Update from stable branch.

CHANGES

@@ -751,6 +751,11 @@
 
  Changes between 0.9.8j and 0.9.8k  [xx XXX xxxx]
 
+  *) Reject UniversalString and BMPString types with invalid lengths. This
+     prevents a crash in ASN1_STRING_print_ex() which assumes the strings have
+     a legal length. (CVE-2009-0590)
+     [Steve Henson]
+
   *) Set S/MIME signing as the default purpose rather than setting it 
      unconditionally.

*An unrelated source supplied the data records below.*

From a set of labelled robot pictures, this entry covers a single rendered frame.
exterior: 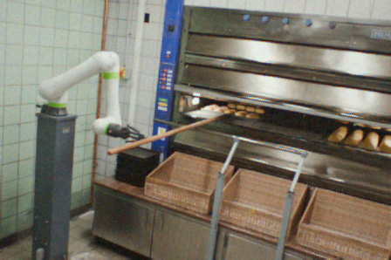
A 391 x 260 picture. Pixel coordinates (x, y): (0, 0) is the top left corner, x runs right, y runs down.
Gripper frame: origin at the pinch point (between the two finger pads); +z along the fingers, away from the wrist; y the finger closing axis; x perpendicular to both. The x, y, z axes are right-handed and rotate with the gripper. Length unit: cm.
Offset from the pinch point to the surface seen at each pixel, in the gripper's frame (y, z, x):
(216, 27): -77, -8, -101
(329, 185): 29, 102, -100
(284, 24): -84, 49, -101
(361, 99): -37, 112, -100
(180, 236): 80, 11, -45
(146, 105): -2, -66, -99
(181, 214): 63, 11, -45
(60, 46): -46, -122, -45
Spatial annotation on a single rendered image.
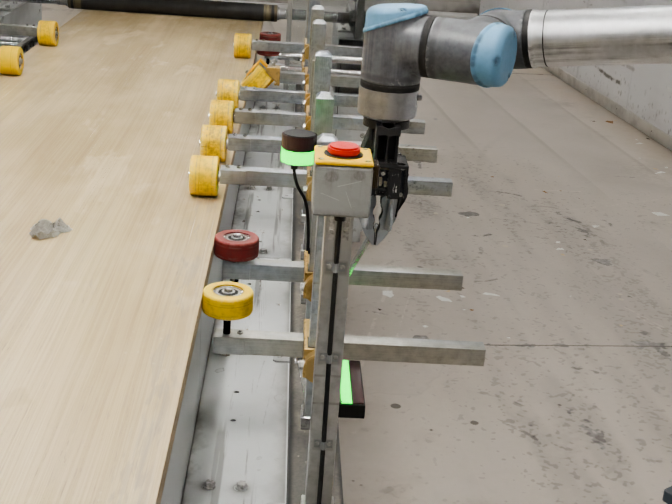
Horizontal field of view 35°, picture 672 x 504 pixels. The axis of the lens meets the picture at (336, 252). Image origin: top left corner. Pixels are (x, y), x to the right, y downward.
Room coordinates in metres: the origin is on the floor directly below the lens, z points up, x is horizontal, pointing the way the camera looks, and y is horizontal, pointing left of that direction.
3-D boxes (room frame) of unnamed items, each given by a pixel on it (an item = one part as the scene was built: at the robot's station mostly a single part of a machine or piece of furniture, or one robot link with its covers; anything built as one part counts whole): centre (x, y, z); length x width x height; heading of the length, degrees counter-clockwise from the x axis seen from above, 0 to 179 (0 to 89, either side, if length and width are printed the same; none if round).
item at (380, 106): (1.60, -0.06, 1.21); 0.10 x 0.09 x 0.05; 93
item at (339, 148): (1.26, 0.00, 1.22); 0.04 x 0.04 x 0.02
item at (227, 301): (1.55, 0.16, 0.85); 0.08 x 0.08 x 0.11
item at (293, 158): (1.76, 0.08, 1.08); 0.06 x 0.06 x 0.02
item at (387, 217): (1.60, -0.08, 1.02); 0.06 x 0.03 x 0.09; 3
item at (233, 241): (1.80, 0.18, 0.85); 0.08 x 0.08 x 0.11
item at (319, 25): (2.76, 0.09, 0.92); 0.04 x 0.04 x 0.48; 3
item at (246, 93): (2.80, 0.07, 0.95); 0.50 x 0.04 x 0.04; 93
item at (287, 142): (1.76, 0.08, 1.10); 0.06 x 0.06 x 0.02
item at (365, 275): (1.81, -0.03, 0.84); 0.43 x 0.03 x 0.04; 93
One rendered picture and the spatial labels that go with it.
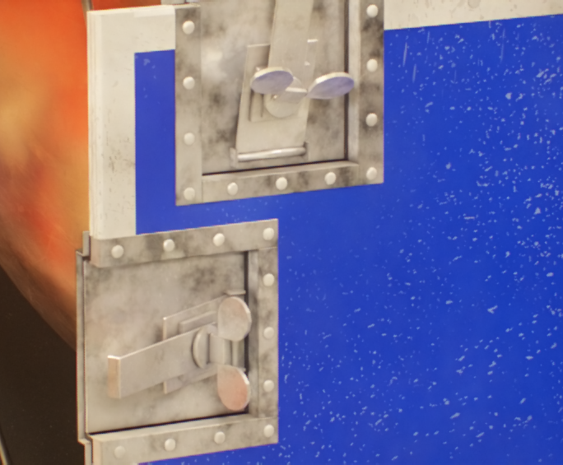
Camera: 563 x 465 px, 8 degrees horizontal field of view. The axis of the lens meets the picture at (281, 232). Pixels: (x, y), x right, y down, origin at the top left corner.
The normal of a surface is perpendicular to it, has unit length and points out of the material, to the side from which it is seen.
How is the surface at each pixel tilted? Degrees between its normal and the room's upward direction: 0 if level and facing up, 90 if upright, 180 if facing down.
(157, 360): 90
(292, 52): 105
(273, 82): 139
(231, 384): 89
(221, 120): 90
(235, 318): 89
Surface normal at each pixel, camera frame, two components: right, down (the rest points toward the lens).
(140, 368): 0.84, 0.12
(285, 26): 0.44, 0.44
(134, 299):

This allows applications to override it at the store
      level.

crypto/asn1/asn1.h

@@ -1278,6 +1278,7 @@ void ERR_load_ASN1_strings(void);
 #define ASN1_R_BAD_OBJECT_HEADER			 102
 #define ASN1_R_BAD_PASSWORD_READ			 103
 #define ASN1_R_BAD_TAG					 104
+#define ASN1_R_BMPSTRING_IS_WRONG_LENGTH		 210
 #define ASN1_R_BN_LIB					 105
 #define ASN1_R_BOOLEAN_IS_WRONG_LENGTH			 106
 #define ASN1_R_BUFFER_TOO_SMALL				 107
@@ -1369,6 +1370,7 @@ void ERR_load_ASN1_strings(void);
 #define ASN1_R_UNABLE_TO_DECODE_RSA_KEY			 157
 #define ASN1_R_UNABLE_TO_DECODE_RSA_PRIVATE_KEY		 158
 #define ASN1_R_UNEXPECTED_EOC				 159
+#define ASN1_R_UNIVERSALSTRING_IS_WRONG_LENGTH		 211
 #define ASN1_R_UNKNOWN_FORMAT				 160
 #define ASN1_R_UNKNOWN_MESSAGE_DIGEST_ALGORITHM		 161
 #define ASN1_R_UNKNOWN_OBJECT_TYPE			 162